§ WORK INSTRUCTIONS
Which lines run from the one containing "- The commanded" through the end of the data? Write them out exactly, with the pictures left out.

§ PROVIDED DATA
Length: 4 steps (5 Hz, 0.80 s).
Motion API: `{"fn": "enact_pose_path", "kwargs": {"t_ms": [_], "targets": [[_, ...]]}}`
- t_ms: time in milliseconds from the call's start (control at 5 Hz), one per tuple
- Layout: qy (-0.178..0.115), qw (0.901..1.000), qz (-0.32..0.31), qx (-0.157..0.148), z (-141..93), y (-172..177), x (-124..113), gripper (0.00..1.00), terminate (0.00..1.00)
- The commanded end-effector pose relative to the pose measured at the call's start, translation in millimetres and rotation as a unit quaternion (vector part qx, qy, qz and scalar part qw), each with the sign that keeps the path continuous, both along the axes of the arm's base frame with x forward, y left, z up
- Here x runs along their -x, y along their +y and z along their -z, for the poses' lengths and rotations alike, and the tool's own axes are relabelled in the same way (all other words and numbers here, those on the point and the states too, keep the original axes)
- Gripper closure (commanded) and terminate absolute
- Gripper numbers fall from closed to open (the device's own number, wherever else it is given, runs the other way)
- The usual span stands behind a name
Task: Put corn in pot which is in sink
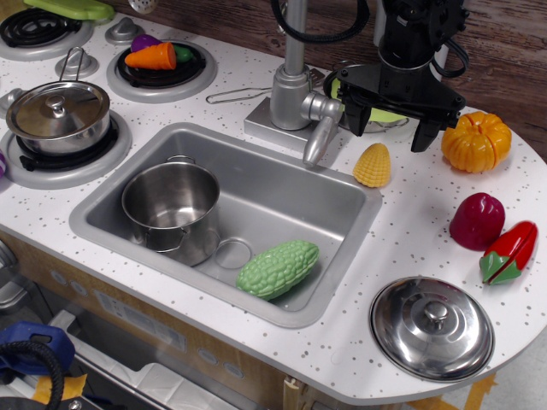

§ YOUR RESPONSE
- The commanded end-effector pose relative to the pose measured at the call's start, translation in millimetres and rotation as a unit quaternion (vector part qx, qy, qz and scalar part qw), each with the sign that keeps the path continuous, both along the axes of the arm's base frame with x forward, y left, z up
- Here x runs along their -x, y along their +y and z along their -z, for the poses' lengths and rotations alike, and the tool's own axes are relabelled in the same way (all other words and numbers here, those on the point and the states too, keep the original axes)
- Gripper closure (commanded) and terminate absolute
- Gripper numbers fall from closed to open (the device's own number, wherever else it is given, runs the other way)
- The usual span stands behind a name
Task: Put corn in pot which is in sink

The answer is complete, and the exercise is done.